> _What is needed_
Identify every line in the records below that contains the word "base", and copy each of those lines.

> _Records shown_
-------------------------
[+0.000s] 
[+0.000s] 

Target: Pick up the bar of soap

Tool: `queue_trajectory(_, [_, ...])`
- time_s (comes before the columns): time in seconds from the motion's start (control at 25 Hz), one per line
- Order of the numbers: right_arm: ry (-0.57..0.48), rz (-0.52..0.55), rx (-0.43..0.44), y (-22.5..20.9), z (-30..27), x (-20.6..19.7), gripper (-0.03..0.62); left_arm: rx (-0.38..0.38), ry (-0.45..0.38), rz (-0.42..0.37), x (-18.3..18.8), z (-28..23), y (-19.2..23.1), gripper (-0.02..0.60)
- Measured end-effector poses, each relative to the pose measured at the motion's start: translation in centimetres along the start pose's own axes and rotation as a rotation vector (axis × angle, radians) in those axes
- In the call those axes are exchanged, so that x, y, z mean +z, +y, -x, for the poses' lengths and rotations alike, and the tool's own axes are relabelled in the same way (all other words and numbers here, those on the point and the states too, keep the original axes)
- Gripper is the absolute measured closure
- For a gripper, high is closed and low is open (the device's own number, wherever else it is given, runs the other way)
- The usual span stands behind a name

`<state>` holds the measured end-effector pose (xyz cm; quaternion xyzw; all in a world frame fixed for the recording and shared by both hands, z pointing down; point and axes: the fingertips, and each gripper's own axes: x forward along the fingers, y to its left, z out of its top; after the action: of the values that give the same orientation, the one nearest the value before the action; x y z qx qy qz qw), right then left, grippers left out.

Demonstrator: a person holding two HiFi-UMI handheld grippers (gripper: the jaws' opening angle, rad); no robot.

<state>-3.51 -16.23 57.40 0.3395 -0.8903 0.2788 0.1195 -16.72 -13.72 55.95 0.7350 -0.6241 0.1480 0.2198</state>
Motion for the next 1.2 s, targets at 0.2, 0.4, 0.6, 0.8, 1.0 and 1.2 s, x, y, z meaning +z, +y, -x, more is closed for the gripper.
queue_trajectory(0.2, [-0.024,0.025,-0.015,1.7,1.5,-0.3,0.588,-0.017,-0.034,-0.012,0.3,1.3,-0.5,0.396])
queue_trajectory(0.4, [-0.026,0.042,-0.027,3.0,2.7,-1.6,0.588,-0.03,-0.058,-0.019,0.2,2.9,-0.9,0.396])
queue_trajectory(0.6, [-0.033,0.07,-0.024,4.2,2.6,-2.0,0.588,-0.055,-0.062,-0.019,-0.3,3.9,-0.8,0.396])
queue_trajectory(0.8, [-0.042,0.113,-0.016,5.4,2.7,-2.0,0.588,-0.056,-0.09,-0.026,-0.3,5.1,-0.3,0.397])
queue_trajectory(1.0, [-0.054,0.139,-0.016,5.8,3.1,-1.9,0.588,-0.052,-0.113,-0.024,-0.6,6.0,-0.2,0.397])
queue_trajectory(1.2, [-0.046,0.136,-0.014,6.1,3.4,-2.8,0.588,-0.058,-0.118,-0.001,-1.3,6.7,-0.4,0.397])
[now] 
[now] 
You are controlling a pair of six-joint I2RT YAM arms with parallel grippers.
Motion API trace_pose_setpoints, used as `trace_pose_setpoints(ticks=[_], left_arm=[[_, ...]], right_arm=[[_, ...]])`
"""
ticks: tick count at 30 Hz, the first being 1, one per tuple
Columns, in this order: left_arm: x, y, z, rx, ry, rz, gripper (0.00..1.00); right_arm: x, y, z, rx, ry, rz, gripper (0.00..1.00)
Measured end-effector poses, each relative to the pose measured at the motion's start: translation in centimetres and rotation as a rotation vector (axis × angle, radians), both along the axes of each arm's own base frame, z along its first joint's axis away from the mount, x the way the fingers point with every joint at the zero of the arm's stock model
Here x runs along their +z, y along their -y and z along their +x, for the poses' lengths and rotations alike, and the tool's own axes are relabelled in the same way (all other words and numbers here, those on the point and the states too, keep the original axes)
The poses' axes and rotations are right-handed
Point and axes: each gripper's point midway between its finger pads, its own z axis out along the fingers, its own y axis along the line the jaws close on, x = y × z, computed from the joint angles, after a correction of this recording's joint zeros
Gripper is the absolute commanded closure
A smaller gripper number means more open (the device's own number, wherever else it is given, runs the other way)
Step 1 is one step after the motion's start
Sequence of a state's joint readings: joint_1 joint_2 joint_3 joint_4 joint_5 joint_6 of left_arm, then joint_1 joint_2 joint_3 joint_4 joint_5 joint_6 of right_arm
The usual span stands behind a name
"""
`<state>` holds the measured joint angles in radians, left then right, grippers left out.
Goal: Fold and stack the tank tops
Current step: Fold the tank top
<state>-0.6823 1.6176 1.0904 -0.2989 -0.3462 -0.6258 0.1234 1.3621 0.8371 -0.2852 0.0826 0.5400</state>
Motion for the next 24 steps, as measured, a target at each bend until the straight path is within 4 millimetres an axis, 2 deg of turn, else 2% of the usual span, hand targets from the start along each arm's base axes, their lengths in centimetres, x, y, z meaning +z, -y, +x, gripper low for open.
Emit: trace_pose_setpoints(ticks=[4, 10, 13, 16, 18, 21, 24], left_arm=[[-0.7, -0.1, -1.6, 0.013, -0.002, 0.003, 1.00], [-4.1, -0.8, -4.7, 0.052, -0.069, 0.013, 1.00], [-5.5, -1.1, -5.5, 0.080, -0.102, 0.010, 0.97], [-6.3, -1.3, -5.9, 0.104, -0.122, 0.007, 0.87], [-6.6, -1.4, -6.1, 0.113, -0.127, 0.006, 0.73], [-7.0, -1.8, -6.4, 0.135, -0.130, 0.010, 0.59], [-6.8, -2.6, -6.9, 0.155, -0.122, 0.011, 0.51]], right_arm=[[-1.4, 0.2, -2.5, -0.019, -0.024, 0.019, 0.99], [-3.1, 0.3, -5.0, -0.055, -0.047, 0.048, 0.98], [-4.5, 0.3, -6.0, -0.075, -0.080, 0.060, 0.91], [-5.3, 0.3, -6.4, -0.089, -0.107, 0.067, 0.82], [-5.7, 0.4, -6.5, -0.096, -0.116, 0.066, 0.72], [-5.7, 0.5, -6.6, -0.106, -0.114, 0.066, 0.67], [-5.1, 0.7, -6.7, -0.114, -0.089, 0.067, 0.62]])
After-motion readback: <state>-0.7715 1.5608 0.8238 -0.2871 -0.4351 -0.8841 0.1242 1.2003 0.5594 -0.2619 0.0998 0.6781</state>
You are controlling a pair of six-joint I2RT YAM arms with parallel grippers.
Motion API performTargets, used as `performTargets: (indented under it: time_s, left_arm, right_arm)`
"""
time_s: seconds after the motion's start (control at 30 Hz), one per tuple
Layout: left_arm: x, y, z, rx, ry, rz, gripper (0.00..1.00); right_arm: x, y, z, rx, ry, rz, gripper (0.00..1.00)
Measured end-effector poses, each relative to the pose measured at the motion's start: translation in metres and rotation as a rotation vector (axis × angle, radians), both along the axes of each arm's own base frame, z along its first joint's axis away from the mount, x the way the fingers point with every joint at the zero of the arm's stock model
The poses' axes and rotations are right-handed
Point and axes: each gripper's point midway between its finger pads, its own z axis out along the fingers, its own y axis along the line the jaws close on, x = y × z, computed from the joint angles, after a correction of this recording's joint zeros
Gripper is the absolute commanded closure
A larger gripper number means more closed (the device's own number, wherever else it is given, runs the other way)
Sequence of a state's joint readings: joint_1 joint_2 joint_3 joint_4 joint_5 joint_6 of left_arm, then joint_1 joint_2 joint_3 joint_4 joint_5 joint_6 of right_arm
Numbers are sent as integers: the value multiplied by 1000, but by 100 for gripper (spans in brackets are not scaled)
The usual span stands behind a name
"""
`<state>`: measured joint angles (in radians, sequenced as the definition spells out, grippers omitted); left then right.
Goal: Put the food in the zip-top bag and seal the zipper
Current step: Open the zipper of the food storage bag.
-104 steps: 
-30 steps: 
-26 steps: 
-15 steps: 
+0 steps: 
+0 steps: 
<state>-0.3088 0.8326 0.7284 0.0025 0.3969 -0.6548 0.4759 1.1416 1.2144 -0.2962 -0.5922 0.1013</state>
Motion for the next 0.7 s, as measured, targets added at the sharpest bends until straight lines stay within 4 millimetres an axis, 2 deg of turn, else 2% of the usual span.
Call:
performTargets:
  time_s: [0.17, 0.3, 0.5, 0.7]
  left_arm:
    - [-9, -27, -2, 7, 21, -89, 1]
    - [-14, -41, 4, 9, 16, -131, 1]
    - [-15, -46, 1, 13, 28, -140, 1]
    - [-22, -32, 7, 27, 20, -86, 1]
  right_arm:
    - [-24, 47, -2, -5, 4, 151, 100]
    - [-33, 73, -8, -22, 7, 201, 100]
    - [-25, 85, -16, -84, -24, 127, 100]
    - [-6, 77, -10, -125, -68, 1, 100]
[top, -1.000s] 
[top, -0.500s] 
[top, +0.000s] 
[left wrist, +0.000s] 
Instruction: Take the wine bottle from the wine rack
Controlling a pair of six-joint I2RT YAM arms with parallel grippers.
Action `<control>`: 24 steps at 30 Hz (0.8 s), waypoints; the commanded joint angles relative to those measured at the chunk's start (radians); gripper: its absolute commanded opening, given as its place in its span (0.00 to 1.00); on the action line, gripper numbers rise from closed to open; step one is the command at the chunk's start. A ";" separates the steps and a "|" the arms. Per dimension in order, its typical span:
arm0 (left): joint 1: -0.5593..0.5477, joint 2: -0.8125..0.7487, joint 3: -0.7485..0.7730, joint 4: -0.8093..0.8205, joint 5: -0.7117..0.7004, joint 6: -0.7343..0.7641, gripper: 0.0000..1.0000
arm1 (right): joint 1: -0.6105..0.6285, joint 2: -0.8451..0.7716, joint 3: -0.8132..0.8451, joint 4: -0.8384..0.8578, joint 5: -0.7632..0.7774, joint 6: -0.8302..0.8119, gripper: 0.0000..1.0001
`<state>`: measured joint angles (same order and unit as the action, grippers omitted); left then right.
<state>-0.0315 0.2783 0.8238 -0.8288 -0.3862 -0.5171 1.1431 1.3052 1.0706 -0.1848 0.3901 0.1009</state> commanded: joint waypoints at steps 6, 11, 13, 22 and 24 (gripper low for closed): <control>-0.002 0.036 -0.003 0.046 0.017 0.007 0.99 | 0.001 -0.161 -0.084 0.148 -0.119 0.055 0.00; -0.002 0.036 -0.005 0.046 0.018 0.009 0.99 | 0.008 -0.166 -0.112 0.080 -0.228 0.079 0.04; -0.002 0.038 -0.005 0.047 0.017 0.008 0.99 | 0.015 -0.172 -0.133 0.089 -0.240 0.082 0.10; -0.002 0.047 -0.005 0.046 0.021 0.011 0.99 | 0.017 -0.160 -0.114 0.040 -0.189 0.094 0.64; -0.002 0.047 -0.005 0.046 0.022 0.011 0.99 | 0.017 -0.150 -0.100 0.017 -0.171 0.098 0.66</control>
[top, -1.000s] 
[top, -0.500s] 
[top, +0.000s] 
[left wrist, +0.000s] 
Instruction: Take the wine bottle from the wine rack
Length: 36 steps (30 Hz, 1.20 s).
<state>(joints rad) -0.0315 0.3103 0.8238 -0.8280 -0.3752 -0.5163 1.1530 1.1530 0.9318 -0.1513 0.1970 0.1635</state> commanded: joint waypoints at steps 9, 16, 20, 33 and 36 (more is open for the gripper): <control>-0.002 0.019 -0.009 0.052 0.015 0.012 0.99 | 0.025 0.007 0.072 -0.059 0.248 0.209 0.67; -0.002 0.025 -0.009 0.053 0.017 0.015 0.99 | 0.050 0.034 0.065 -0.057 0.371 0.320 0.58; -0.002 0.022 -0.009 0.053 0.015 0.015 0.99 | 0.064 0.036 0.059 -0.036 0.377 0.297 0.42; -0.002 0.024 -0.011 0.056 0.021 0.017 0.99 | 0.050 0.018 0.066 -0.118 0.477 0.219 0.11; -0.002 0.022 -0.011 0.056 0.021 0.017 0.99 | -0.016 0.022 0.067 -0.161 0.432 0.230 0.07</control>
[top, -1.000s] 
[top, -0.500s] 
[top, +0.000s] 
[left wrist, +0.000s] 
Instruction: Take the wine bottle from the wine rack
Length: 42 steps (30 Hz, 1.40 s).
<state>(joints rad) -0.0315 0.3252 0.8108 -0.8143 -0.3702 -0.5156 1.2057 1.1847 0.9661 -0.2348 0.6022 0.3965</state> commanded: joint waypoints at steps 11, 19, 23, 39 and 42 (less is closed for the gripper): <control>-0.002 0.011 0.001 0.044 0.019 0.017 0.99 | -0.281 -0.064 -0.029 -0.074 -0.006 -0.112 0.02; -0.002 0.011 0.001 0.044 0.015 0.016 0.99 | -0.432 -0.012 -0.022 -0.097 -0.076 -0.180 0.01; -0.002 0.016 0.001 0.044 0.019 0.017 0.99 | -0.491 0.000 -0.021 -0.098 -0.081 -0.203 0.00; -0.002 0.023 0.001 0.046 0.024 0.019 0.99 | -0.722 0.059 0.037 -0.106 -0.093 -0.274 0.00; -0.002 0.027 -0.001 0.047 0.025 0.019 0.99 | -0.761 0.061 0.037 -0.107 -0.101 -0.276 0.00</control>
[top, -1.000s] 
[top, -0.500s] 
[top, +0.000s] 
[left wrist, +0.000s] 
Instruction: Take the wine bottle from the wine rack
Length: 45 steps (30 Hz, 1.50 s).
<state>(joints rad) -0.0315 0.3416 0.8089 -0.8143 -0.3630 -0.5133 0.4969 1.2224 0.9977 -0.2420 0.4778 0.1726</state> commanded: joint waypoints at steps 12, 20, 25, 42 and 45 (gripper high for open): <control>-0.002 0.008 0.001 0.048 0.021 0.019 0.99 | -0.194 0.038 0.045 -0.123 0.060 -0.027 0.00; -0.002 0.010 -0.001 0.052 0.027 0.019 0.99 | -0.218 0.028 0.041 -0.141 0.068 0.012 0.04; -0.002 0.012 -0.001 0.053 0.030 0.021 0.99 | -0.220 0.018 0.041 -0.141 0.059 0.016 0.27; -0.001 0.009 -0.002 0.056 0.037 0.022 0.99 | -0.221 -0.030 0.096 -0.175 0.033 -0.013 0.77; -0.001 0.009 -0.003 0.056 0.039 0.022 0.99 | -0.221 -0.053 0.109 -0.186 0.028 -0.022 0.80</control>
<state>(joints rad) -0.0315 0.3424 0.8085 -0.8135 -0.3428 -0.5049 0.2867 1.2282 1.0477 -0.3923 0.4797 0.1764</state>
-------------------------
> _Solution to this task_
Measured end-effector poses, each relative to the pose measured at the motion's start: translation in centimetres and rotation as a rotation vector (axis × angle, radians), both along the axes of each arm's own base frame, z along its first joint's axis away from the mount, x the way the fingers point with every joint at the zero of the arm's stock model
Motion for the next 24 steps, as measured, a target at each bend until the straight path is within 4 millimetres an axis, 2 deg of turn, else 2% of the usual span, hand targets from the start along each arm's base axes, their lengths in centimetres, x, y, z meaning +z, -y, +x, gripper low for open.
Measured end-effector poses, each relative to the pose measured at the motion's start: translation in metres and rotation as a rotation vector (axis × angle, radians), both along the axes of each arm's own base frame, z along its first joint's axis away from the mount, x the way the fingers point with every joint at the zero of the arm's stock model

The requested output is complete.